Moments after a discouraging 77-71 home loss to UCF on Wednesday night, Texas men’s basketball coach Rodney Terry took offense at how some of the Knights were celebrating.
A handful of UCF players mocked Texas’ iconic Hook ‘Em Horns hand sign by raising their arms and displaying the infamous Horns Down gesture.
While going through the postgame handshake line, Terry repeatedly shouted “that’s classless” at the UCF players and told them, “Don’t do that s—.” Terry was still fuming 30 minutes later when he addressed the incident during his postgame news conference.
“When you do those kinds of things, it looks very classless and it also looks like you were just hoping to win,” Terry said. “We never go into games trying to hope to win. We go into games expecting to win. So we don’t act like that. We expect to win. We don’t jump up and down and act like we won the national championship. We sure don’t step on anyone’s home court and act crazy and try to show them up in any way. We don’t do that.
“You guys won. Hey, we shake your hand and tip our hat to you, but we’re not going to let you act that way in our building. You’re not going to put your horns down and do all that nonsense.”
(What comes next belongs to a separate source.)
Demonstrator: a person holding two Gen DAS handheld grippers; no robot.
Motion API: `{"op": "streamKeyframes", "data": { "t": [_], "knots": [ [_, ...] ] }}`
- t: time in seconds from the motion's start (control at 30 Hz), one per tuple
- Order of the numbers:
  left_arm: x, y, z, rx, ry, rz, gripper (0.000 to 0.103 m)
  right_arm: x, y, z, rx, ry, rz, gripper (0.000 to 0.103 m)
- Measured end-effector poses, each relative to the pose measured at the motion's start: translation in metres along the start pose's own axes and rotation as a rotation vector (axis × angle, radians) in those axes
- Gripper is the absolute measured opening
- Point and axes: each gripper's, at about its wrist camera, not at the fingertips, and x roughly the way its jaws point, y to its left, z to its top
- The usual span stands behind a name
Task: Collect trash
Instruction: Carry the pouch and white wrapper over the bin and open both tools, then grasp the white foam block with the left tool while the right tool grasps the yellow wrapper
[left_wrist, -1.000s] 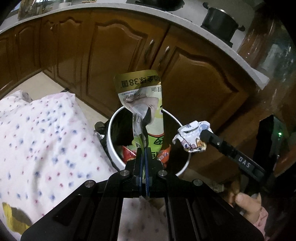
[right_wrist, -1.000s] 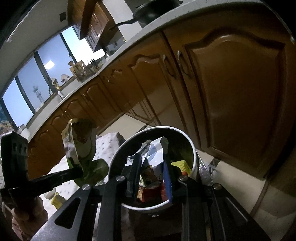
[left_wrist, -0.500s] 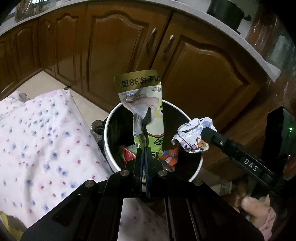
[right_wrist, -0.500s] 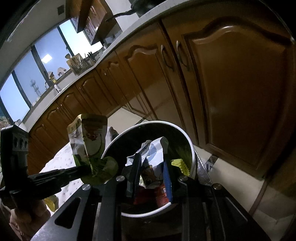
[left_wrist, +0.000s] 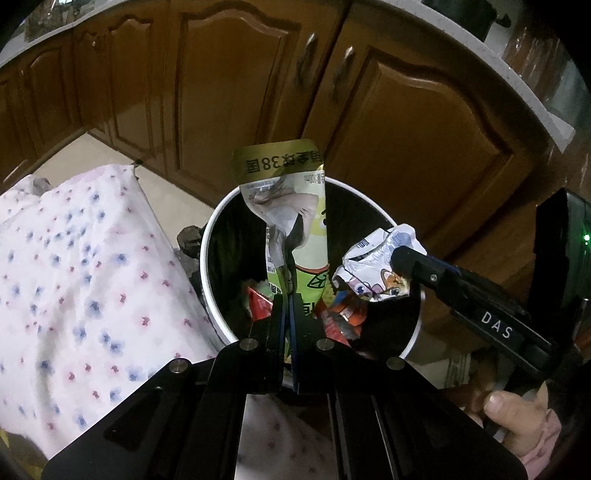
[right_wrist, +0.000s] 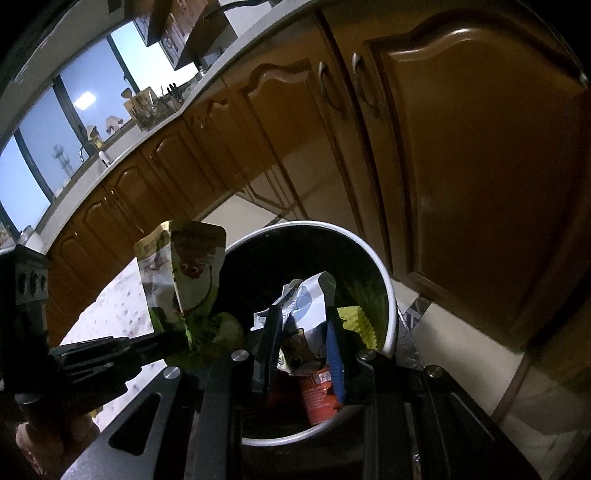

UCF coach Johnny Dawkins told reporters after the game that Terry is “a great man” and that he has “a lot of respect” for the Texas program. Dawkins said he would review the footage and promised, “If there’s any action that needs to be taken on my end from our staff, I will do that.”
When Dawkins does watch video of the handshake line incident, he might be surprised how tame his players’ celebration was. They don’t seem to be flashing the Horns Down in the faces of Texas players. This wasn’t the atrocity that Terry made it out to be.
The bigger concern for Terry should be his own team’s inability to protect a 15-point second-half lead. The Longhorns made only four baskets over the game’s final 12 minutes, following up a dreadful road loss at outmanned West Virginia with another costly setback against an unheralded UCF team in the midst of its debut Big 12 season.
Losing winnable games is especially damaging in this year’s Big 12 because there aren’t many gimmes available. Only West Virginia, Oklahoma State and UCF are lower than 54th in the nation per Ken Pomeroy’s rankings.
Now 12-5 overall but 1-3 in the Big 12, Texas is poised to begin a gauntlet of games against rugged competition. Awaiting Texas the next three weeks: Baylor, at Oklahoma, at BYU, Houston, at TCU, Iowa State. And even if the Longhorns somehow survive that, road games at Houston, Kansas, Texas Tech and Baylor still remain before postseason play begins.
KenPom projects Texas to finish 17-14 overall and 6-12 in league play.
That probably wouldn’t secure the Longhorns an NCAA tournament bid.
The good news for Terry is that the cure for both his problems is the same. To return to the NCAA tournament and stop opponents from celebrating at their expense, the Longhorns need to start piling up some more wins.